Brief — A single number is expected: the count of lines in the entries below that contain "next".

+++ Task data

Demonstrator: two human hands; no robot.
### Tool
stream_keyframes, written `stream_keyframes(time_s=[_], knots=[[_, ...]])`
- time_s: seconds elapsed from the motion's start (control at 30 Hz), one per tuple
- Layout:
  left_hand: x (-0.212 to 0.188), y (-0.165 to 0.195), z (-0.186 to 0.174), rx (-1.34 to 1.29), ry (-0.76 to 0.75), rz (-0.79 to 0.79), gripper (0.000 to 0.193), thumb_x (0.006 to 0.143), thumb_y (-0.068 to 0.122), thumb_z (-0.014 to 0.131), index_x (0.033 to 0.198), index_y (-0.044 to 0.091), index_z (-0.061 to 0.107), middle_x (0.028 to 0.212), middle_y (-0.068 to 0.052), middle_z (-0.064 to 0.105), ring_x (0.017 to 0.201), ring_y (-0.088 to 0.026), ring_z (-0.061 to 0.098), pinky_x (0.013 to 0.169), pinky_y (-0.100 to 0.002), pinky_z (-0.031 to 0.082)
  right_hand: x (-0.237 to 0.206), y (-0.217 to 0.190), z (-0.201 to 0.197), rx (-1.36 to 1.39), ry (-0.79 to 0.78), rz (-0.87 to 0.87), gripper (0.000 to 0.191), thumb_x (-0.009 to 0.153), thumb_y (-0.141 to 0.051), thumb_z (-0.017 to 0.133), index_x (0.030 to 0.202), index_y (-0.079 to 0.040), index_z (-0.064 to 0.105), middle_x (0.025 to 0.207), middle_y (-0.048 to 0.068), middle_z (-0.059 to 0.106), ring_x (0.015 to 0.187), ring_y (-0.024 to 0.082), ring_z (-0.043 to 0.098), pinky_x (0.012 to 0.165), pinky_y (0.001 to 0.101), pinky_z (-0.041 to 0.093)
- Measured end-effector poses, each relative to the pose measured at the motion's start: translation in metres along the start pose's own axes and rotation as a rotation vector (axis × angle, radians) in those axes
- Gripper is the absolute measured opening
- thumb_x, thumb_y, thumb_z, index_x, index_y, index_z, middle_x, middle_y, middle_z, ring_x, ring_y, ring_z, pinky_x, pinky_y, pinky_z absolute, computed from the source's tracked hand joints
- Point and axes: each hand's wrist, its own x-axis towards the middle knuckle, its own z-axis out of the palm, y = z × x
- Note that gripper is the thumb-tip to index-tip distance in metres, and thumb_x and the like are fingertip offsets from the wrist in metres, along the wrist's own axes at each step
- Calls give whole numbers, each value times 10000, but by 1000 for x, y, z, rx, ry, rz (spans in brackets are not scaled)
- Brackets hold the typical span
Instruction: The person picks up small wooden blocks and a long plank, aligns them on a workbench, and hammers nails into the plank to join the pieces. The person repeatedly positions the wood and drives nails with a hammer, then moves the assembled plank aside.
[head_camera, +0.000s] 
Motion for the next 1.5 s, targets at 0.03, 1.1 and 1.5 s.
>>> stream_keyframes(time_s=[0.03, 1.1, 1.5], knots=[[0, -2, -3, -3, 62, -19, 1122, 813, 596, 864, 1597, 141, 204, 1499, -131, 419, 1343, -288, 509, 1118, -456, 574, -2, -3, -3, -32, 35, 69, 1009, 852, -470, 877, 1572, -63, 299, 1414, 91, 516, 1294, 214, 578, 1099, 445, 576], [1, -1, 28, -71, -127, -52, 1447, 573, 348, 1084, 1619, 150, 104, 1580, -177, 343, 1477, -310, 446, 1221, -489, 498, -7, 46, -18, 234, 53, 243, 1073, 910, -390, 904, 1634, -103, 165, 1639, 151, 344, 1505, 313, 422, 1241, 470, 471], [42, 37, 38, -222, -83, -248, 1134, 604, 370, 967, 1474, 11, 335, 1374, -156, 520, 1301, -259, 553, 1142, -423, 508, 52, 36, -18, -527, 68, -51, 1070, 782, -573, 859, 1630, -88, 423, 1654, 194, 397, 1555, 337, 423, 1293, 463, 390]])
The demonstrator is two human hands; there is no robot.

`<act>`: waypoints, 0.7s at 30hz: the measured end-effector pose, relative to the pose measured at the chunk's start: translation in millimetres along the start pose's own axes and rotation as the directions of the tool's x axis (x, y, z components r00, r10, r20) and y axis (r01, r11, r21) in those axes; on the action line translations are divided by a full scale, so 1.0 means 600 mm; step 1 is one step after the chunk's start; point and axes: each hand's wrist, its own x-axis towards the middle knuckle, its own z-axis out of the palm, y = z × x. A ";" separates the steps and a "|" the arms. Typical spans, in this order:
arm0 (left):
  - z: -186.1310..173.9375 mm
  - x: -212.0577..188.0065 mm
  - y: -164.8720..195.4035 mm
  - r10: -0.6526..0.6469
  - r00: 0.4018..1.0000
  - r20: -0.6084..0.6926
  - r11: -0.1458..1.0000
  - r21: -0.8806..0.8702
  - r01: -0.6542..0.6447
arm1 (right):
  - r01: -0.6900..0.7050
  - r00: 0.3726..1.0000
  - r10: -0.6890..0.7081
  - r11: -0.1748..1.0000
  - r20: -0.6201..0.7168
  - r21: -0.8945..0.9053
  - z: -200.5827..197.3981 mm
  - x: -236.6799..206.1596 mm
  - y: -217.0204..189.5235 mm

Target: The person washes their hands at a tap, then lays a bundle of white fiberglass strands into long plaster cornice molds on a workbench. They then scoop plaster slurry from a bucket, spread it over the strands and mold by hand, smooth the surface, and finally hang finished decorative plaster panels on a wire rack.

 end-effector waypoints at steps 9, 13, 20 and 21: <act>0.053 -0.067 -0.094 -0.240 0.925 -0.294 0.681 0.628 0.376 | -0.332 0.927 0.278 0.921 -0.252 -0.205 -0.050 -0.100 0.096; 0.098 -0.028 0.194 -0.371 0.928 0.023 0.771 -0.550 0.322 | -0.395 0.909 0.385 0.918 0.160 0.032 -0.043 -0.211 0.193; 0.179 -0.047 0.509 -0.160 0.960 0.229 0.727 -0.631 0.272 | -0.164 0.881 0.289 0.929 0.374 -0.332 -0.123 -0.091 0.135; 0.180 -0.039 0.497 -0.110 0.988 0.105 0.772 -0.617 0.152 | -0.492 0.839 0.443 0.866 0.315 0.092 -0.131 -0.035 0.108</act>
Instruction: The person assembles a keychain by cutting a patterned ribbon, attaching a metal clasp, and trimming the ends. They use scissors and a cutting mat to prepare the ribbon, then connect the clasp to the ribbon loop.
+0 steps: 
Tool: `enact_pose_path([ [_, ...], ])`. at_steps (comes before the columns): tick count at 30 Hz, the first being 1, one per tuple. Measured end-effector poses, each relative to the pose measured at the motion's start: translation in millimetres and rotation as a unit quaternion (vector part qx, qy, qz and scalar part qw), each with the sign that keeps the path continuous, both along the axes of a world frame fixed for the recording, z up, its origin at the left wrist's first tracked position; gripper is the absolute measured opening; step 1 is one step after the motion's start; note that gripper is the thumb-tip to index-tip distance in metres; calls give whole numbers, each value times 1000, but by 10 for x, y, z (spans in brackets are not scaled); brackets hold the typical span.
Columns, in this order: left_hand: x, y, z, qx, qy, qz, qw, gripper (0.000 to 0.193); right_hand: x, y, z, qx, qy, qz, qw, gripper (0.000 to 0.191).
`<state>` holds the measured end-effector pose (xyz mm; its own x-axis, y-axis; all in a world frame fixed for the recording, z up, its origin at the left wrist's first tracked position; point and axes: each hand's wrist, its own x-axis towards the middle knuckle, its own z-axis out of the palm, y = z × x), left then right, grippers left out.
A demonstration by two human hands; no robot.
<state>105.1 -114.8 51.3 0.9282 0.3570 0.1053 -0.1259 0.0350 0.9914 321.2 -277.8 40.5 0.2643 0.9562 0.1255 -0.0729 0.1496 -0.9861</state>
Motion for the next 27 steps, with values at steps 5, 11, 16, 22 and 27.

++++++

Task output — 2